Non ebbe problemi a difendere Spalletti quando tutto l’ambiente romano lo aveva additato come sicario dell’addio di Totti come non ebbe problemi a dire la verità sul suo addio, spiattellando all’azienda Roma “tutta la verità e nient’altro che la verità” sulle modalità del suo trattamento. Anche oggi, sulla situazione della sua squadra del cuore, De Rossi non ha perso lucidità di analisi, parlando dell’impatto di Mourinho rispetto al medievale decennio dell’era Pallotta dove il disamore sembrava regnare tra tifosi e società. 

“Non mi sono mai piaciuti gli ex calciatori ex allenatori o tifosi vip che danno giudizi da fuori perché quello che succede dentro non è facile giudicarlo da fuori.

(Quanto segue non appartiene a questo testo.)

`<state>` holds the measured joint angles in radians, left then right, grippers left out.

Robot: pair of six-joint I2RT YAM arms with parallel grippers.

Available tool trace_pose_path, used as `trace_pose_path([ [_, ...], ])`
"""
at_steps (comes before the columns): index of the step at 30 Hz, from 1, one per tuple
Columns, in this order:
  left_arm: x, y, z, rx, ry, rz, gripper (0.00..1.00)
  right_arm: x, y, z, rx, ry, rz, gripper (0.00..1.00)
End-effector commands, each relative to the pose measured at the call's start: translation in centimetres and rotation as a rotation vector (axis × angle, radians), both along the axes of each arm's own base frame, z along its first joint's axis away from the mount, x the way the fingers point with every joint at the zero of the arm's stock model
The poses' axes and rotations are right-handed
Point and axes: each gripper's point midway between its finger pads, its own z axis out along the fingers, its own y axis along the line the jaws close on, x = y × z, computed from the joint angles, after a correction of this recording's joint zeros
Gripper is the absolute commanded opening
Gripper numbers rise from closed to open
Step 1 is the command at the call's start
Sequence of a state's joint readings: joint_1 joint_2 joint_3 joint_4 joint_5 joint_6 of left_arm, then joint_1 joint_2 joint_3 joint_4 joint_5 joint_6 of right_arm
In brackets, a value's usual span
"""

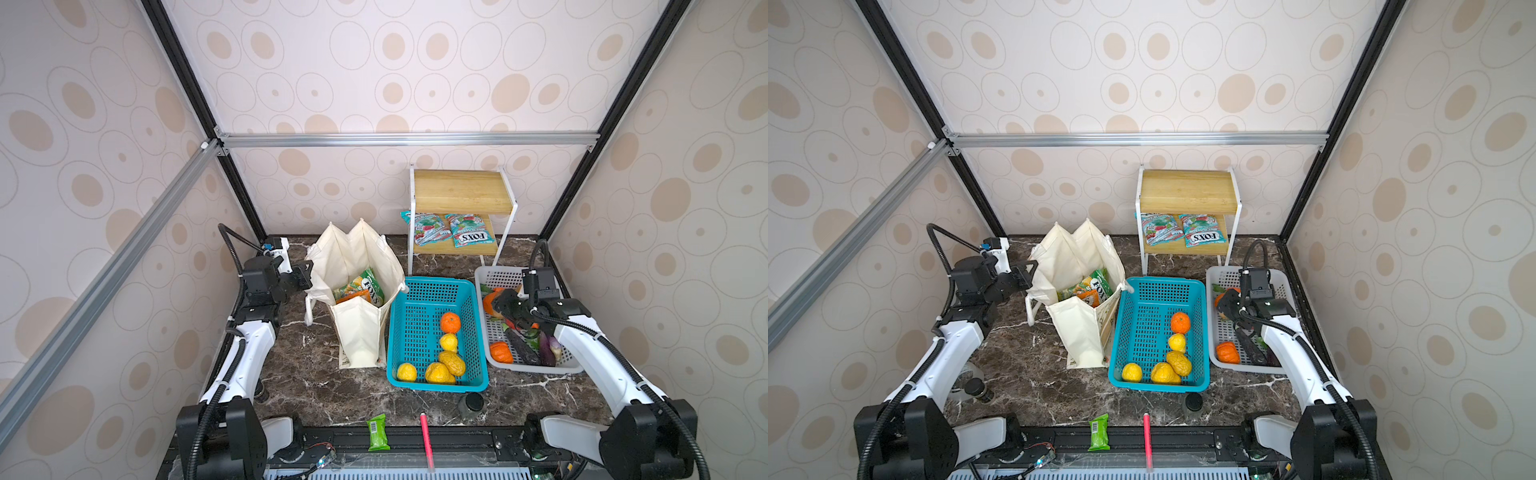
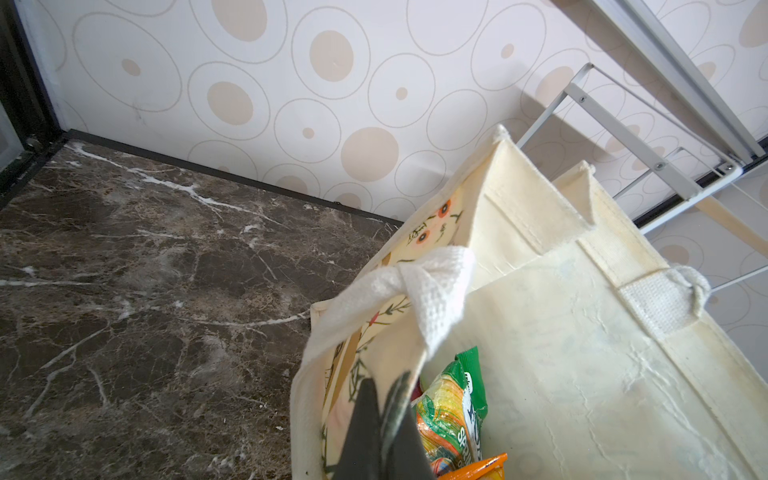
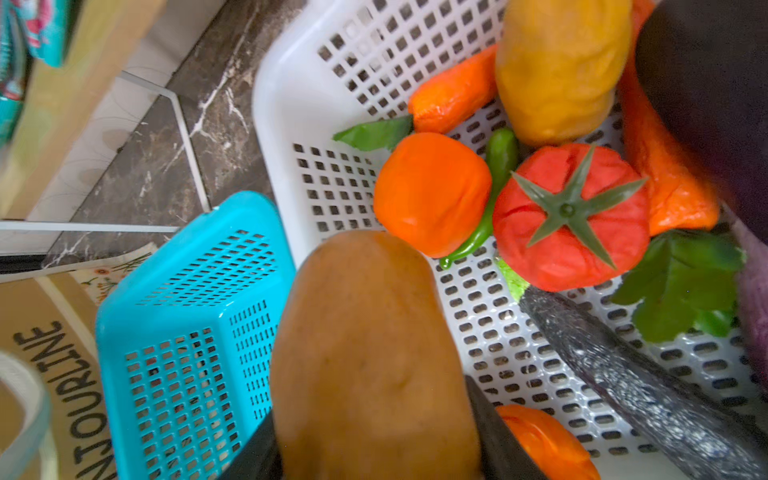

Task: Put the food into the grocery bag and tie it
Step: 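Carry the potato with the right gripper over the tote bag opening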

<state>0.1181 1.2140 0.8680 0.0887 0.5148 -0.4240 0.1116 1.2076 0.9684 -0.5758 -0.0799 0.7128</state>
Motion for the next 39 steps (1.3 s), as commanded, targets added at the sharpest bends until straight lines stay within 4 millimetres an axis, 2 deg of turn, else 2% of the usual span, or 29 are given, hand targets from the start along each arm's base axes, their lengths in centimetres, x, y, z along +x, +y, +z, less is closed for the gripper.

Dico solo che nonostante l’inizio altalenante Mourinho ha portato tanto entusiasmo, questa è già una vittoria”

Ai più attenti non era sfuggito un suo intervento durante un evento benefico in cui aveva già speso parole di elogio per il portoghese, definito di altissimo livello

“Mourinho può fare bene, presto scoprirà l’ambiente romano ma è l’unico che può cambiare la mentalità della Roma, sempre che non lo facciano scappare”

La benedizione di De Rossi, congiunta a quella di Totti in quell’occasione, fu anche un monito. Mourinho dopo un paio di mesi ha “assaggiato” l’ambiente romano ed è ancora in sella, pronto a rilanciare una volta che avrà a disposizione buona parte degli effettivi. De Rossi si conferma mai banale; un ragazzo che si è sempre esposto in prima persona a difesa della sua squadra e che ha pagato spesso gli errori che ha fatto più del dovuto.